Global Moxie is the hypertext laboratory of Josh Clark, whose projects include the Big Medium web content management system. Josh creates web applications and websites from his multimedia studio in Paris, France.

What's Big Medium?

Big Medium is flexible, easy-to-use server software for creating and editing websites directly from your browser. Check out the features or download now.

Moxiemail

Enter your e-mail to receive occasional updates:

Spock: Where No Search Engine Has Gone Before

Posted Apr 16, 2007 (updated Jun 13, 2007)

spock.jpg
Photo © Paramount Pictures.

What’s in a name? In my case, a Star Trek officer.

I have the Google-crippling misfortune of sharing a name with the actor Josh Clark, who had a recurring role on the Star Trek Voyager series. Alas, it seems that Google has more regard for galactic federations than for global moxies. The interstellar Josh Clark makes his star turn several times in the Google results before I finally limp my way onto the page behind a handful of other earthbound Josh Clarks.

Consider the plight of the hundreds (thousands! millions!) of people trying to find out more about yours truly, only to get caught up in a nebula of Josh Clark parallel dimensions. Call it my Star Trek problem, a disruption in the Google search continuum.

We all have some version of this problem, of course. By now Google has introduced just about everyone to their moniker doppelgangers. And when searching for people, we’ve all had the frustrating experience of combing the results for the real McCoy. Given that 30 percent of web searches are people-related,[1] it’s surprising that search companies haven’t put more effort into helping us sort out individuals.

Good news: Spock may have the answer to the Star Trek problem. I’m not talking about the pointy-eared science officer, either.

Spock.com is a people search engine that is slated to launch this week in a couple of months (it’s currently in private beta testing). Tim O’Reilly and Michael Arrington have both recently offered previews of the service, and it seems compelling. From Tim’s review:

You can search for a class of person, say politicians, or people associated with a topic -- say Ruby on Rails. The spock robot automatically creates tags for any person it finds (and it gathers information on people from Wikipedia, social networking sites like LinkedIn and Facebook), but it also lets users add tags of their own, and vote existing tags up or down to strengthen the associations between people and topics. Users can also identify relationships between people (friend, co-worker, etc.), upload pictures, and provide other types of information.

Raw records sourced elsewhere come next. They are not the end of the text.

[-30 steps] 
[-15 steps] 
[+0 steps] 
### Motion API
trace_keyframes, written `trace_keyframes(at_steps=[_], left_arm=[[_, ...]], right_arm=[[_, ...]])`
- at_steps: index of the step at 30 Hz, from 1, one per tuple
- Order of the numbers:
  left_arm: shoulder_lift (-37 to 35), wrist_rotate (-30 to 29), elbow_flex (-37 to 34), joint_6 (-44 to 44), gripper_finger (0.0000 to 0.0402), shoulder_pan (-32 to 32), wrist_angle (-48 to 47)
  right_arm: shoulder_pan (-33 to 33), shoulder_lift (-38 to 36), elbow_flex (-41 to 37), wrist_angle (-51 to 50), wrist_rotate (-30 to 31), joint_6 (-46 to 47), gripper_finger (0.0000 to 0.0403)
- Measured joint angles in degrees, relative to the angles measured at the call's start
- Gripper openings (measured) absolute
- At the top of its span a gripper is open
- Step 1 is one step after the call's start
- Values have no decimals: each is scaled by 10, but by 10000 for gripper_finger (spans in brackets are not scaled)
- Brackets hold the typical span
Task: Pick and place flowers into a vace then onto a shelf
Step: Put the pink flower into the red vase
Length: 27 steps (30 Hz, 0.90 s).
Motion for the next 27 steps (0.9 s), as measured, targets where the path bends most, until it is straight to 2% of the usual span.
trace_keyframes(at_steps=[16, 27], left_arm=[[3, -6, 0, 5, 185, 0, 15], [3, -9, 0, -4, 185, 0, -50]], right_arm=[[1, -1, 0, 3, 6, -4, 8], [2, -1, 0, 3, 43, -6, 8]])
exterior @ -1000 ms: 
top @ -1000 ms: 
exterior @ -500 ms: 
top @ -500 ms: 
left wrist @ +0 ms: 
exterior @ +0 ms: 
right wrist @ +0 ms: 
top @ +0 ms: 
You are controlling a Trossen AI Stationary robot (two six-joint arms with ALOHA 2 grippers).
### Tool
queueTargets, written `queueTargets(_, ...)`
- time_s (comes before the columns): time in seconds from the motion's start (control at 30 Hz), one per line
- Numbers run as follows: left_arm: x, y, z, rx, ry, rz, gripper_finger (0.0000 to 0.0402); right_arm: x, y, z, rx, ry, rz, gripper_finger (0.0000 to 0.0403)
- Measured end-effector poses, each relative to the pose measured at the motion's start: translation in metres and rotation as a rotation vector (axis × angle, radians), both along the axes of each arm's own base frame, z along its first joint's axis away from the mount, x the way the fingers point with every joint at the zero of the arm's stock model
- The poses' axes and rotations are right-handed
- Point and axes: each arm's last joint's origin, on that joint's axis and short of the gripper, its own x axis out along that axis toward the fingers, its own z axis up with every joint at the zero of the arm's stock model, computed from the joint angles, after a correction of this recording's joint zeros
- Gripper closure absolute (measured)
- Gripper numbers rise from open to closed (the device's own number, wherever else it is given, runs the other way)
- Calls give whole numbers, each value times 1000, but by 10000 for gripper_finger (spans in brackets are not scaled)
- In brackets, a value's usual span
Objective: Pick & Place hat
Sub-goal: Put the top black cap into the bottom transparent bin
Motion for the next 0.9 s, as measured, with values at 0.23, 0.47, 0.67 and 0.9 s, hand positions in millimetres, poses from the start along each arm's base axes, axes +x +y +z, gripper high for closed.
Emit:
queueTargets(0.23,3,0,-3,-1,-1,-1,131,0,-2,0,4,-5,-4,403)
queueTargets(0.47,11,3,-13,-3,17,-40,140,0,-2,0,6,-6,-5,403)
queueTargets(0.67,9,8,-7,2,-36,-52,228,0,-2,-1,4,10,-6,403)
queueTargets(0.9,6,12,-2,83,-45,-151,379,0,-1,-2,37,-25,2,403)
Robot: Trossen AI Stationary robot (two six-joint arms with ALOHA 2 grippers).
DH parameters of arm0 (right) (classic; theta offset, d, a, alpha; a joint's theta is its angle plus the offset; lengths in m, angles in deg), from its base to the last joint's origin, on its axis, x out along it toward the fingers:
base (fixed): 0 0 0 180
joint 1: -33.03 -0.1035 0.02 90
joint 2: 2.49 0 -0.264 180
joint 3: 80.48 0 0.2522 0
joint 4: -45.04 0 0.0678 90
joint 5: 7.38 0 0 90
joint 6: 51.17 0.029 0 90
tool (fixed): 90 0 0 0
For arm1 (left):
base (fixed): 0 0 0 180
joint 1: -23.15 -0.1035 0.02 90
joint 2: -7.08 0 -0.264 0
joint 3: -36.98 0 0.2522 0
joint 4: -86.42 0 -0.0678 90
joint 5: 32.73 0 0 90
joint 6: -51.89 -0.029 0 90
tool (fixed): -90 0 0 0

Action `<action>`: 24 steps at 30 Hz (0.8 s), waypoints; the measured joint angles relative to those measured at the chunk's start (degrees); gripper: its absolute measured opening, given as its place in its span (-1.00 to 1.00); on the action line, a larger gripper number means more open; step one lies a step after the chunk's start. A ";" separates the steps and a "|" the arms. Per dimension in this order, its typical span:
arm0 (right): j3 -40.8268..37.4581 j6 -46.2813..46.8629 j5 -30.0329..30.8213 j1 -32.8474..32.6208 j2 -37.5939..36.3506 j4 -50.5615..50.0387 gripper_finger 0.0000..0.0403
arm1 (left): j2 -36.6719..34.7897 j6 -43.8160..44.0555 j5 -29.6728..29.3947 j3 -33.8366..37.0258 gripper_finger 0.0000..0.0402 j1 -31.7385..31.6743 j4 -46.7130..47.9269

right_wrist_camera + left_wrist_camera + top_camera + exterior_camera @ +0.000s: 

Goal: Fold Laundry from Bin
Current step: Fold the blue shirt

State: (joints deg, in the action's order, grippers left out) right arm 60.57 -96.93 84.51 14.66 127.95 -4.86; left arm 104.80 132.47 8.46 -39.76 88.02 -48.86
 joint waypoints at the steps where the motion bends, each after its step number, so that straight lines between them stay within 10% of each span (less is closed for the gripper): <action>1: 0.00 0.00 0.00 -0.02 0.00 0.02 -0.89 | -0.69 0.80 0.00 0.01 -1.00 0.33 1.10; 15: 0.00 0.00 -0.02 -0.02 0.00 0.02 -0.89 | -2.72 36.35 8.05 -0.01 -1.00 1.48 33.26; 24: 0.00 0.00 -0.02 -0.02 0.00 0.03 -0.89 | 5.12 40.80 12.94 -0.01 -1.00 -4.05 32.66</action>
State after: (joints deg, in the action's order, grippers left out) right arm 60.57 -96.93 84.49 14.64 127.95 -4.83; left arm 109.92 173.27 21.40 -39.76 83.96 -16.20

In other words, Spock promises to gather and organize all of the various information and links about a person onto a single profile page. Unlike Google, where a single person can dominate search results and make it difficult to find average folks, every person gets just one result in Spock. Since you can narrow searches by field or affiliation, finding the right person suddenly becomes much easier.

This Is Your Life

spock_ericschmidt.png
Google CEO Eric Schmidt's profile at Spock. Photo via Tim O'Reilly. Click to enlarge.

As a developer, though, I find the single summary page to be particularly interesting. If it works as advertised, it has the potential to provide a single URL to sum up a person’s online identity. That kind of canonical address for people has been elusive but strikes me as both powerful and important.

The TV show This Is Your Life presented the lives of its guests (celebrities and everyday people alike) by way of a hefty book consulted by the host. It was a good gimmick, and there was something charming in the idea that your own life story might be out there somewhere in a handsome, single-edition volume.

We could really use the equivalent of a “this is your life” book online. At the moment, no such single web reference exists for people. For better or worse, Wikipedia pages have emerged as an it’ll-do substitute for a standard URL reference for notable people, but often at the expense of more reliable sources and without much help for the not-so-notable.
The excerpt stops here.